(What is needed) Send back the data below exactly. Drop every picture.

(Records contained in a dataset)
%%

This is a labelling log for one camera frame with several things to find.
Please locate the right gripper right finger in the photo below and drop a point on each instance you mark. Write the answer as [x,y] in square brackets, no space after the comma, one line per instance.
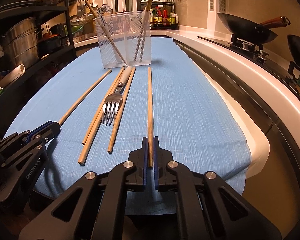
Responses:
[172,176]

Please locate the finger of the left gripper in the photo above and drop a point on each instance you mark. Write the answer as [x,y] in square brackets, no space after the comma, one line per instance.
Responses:
[49,134]
[39,130]

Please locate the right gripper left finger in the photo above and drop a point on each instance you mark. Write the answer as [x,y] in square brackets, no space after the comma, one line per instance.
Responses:
[111,193]

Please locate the wooden chopstick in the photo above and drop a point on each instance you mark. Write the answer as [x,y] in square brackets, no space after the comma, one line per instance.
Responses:
[117,120]
[101,105]
[142,33]
[81,98]
[150,117]
[106,32]

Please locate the white handled metal fork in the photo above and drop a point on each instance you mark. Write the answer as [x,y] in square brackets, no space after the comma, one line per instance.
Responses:
[112,101]

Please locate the blue table cloth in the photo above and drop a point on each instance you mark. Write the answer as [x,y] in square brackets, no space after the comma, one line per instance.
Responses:
[190,119]

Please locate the white paper roll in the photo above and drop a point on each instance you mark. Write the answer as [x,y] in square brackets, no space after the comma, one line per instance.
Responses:
[12,76]

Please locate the black shelving rack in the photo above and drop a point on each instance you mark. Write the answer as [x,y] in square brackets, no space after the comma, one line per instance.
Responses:
[42,62]

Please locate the stainless steel stock pot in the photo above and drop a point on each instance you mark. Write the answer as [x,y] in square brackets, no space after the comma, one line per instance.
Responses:
[20,43]

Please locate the clear plastic utensil holder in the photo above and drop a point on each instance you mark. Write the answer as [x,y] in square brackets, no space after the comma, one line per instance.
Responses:
[124,30]

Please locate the white hanging ladle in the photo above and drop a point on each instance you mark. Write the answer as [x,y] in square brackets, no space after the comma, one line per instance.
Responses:
[94,4]

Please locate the black gas stove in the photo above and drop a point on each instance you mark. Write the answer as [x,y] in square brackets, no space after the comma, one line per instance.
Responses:
[288,76]

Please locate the black spice rack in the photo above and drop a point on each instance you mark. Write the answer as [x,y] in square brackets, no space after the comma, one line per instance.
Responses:
[163,15]

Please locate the black wok red handle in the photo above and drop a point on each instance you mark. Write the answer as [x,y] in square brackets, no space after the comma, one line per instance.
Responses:
[257,33]

%%

(Output of the exercise)
This is a labelling log for one camera frame with several things to find.
Please locate the right gripper right finger in the photo below and drop a point on each instance you mark. Write the answer as [x,y] in square brackets, no space after the comma, one line per instance.
Responses:
[172,176]

Please locate the finger of the left gripper in the photo above and drop a point on each instance you mark. Write the answer as [x,y] in square brackets, no space after the comma, one line per instance.
Responses:
[49,134]
[39,130]

Please locate the right gripper left finger in the photo above and drop a point on each instance you mark. Write the answer as [x,y] in square brackets, no space after the comma, one line per instance.
Responses:
[111,193]

Please locate the wooden chopstick in the photo above and drop a point on each instance you mark. Write the answer as [x,y] in square brackets, no space after the comma, one line per instance.
Responses:
[117,120]
[101,105]
[142,33]
[81,98]
[150,117]
[106,32]

Please locate the white handled metal fork in the photo above and drop a point on each instance you mark. Write the answer as [x,y] in square brackets, no space after the comma, one line per instance.
Responses:
[112,101]

Please locate the blue table cloth in the photo above and drop a point on each instance you mark. Write the answer as [x,y] in square brackets, no space after the comma, one line per instance.
Responses:
[190,119]

Please locate the white paper roll in the photo above and drop a point on each instance you mark. Write the answer as [x,y] in square brackets, no space after the comma, one line per instance.
Responses:
[12,76]

Please locate the black shelving rack in the photo above and drop a point on each instance you mark. Write the answer as [x,y] in square brackets, no space after the comma, one line per instance.
Responses:
[42,62]

Please locate the stainless steel stock pot in the photo above and drop a point on each instance you mark. Write the answer as [x,y] in square brackets, no space after the comma, one line per instance.
Responses:
[20,43]

Please locate the clear plastic utensil holder in the photo above and drop a point on each instance you mark. Write the answer as [x,y] in square brackets, no space after the comma, one line per instance.
Responses:
[124,30]

Please locate the white hanging ladle in the photo above and drop a point on each instance you mark. Write the answer as [x,y] in square brackets, no space after the comma, one line per instance.
Responses:
[94,4]

Please locate the black gas stove in the photo above and drop a point on each instance you mark. Write the answer as [x,y] in square brackets, no space after the comma, one line per instance.
Responses:
[288,76]

Please locate the black spice rack in the photo above and drop a point on each instance you mark. Write the answer as [x,y] in square brackets, no space after the comma, one line per instance.
Responses:
[163,15]

Please locate the black wok red handle in the photo above and drop a point on each instance you mark. Write the answer as [x,y] in square brackets, no space after the comma, one line per instance.
Responses:
[257,33]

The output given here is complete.